**PROBLEM TO WORK ON:** Retype all of the material exactly, leaving no line out.

**DATASET CONTENT:**
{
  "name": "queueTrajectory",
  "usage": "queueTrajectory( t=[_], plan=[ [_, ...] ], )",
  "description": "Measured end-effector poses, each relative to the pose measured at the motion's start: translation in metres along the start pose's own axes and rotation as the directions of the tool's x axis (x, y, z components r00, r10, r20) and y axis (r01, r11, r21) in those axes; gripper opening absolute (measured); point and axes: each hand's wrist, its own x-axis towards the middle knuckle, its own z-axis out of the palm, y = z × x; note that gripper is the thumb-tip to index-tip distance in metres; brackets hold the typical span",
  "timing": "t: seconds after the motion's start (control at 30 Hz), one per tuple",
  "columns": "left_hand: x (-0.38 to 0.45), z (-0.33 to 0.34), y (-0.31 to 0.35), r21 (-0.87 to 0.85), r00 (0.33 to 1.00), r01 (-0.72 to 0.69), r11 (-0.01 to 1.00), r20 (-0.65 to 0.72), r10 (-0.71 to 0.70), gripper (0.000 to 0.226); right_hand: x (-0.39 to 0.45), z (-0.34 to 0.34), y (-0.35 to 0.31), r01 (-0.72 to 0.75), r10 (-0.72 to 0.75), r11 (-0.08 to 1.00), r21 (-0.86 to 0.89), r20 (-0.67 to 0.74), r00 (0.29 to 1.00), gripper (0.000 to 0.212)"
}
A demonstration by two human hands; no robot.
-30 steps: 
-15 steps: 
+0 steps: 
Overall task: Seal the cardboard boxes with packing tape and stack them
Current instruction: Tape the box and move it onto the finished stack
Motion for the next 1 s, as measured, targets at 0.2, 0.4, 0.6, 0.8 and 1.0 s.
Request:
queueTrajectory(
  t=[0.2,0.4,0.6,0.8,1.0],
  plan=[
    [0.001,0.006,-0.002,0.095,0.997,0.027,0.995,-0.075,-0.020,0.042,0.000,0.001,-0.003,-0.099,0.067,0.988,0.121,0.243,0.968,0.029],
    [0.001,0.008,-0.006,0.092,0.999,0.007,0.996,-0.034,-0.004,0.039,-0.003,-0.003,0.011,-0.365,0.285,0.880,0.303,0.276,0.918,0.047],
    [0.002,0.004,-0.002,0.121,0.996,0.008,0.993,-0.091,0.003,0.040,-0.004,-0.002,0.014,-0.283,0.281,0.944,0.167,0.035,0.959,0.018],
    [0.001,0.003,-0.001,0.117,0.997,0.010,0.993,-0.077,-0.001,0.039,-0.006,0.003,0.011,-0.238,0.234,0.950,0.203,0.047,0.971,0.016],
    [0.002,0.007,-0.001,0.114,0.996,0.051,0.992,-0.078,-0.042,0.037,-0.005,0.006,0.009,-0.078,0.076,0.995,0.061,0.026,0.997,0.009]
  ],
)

**THE COMPLETED TASK:**
{
  "name": "queueTrajectory",
  "usage": "queueTrajectory( t=[_], plan=[ [_, ...] ], )",
  "description": "Measured end-effector poses, each relative to the pose measured at the motion's start: translation in metres along the start pose's own axes and rotation as the directions of the tool's x axis (x, y, z components r00, r10, r20) and y axis (r01, r11, r21) in those axes; gripper opening absolute (measured); point and axes: each hand's wrist, its own x-axis towards the middle knuckle, its own z-axis out of the palm, y = z × x; note that gripper is the thumb-tip to index-tip distance in metres; brackets hold the typical span",
  "timing": "t: seconds after the motion's start (control at 30 Hz), one per tuple",
  "columns": "left_hand: x (-0.38 to 0.45), z (-0.33 to 0.34), y (-0.31 to 0.35), r21 (-0.87 to 0.85), r00 (0.33 to 1.00), r01 (-0.72 to 0.69), r11 (-0.01 to 1.00), r20 (-0.65 to 0.72), r10 (-0.71 to 0.70), gripper (0.000 to 0.226); right_hand: x (-0.39 to 0.45), z (-0.34 to 0.34), y (-0.35 to 0.31), r01 (-0.72 to 0.75), r10 (-0.72 to 0.75), r11 (-0.08 to 1.00), r21 (-0.86 to 0.89), r20 (-0.67 to 0.74), r00 (0.29 to 1.00), gripper (0.000 to 0.212)"
}
A demonstration by two human hands; no robot.
-30 steps: 
-15 steps: 
+0 steps: 
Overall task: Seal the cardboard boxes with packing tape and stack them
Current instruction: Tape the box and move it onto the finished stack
Motion for the next 1 s, as measured, targets at 0.2, 0.4, 0.6, 0.8 and 1.0 s.
Request:
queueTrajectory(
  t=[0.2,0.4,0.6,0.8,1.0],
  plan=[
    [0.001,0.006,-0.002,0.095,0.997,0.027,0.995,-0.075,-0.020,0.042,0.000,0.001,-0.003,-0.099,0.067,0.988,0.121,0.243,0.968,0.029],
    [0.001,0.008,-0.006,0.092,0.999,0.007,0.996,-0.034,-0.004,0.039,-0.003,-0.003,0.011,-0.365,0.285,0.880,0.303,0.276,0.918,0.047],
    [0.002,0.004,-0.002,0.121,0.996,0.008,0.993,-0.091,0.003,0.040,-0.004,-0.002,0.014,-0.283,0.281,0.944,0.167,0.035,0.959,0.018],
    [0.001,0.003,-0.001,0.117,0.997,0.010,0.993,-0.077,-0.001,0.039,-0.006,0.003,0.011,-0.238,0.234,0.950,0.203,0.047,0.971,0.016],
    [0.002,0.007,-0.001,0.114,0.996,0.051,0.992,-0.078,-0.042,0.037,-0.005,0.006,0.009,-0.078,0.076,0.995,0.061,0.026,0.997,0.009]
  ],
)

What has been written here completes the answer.